* [ABOUT THIS EXERCISE]
Read each of the lines below and tally those with "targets"; the tally is the whole answer.
——
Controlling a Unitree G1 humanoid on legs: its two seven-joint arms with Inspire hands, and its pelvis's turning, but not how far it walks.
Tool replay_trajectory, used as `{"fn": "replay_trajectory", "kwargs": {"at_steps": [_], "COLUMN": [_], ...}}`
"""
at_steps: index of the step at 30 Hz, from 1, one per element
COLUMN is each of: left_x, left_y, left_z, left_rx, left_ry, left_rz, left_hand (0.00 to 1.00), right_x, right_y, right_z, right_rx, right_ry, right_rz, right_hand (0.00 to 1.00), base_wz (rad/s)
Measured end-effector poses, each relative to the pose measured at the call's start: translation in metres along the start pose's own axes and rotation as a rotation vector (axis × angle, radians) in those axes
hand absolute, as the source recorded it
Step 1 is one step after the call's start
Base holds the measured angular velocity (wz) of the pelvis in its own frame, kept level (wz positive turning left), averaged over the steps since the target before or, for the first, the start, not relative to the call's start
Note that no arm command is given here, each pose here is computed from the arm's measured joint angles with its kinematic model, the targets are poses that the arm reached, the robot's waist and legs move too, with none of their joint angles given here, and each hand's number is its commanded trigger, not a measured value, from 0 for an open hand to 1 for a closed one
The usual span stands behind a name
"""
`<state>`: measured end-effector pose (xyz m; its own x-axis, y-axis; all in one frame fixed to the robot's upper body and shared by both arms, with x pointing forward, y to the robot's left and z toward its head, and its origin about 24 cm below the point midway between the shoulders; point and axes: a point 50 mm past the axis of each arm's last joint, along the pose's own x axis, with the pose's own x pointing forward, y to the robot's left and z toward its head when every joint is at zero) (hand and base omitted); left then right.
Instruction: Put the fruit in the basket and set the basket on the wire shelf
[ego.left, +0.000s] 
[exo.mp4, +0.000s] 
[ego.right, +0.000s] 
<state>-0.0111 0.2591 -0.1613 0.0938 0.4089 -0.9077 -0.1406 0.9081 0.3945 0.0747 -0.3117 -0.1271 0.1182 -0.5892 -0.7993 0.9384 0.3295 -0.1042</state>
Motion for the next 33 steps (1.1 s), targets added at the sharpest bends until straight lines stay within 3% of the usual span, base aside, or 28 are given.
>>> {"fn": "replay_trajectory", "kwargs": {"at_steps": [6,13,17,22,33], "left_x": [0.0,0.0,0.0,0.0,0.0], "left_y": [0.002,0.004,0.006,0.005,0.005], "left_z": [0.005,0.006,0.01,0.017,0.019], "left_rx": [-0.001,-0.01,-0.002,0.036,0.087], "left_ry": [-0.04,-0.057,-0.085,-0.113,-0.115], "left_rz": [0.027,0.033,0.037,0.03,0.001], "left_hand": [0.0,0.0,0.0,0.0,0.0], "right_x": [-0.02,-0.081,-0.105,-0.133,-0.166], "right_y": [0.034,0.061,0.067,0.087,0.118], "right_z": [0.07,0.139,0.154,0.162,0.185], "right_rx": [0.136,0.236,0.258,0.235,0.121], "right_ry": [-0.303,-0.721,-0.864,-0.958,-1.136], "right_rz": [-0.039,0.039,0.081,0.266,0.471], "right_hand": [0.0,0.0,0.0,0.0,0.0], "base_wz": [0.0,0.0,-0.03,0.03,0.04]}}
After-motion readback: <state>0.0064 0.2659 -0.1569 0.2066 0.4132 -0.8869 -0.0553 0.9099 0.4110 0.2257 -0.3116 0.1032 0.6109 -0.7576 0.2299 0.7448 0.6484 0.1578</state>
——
* [ANSWER TO THIS TASK]
2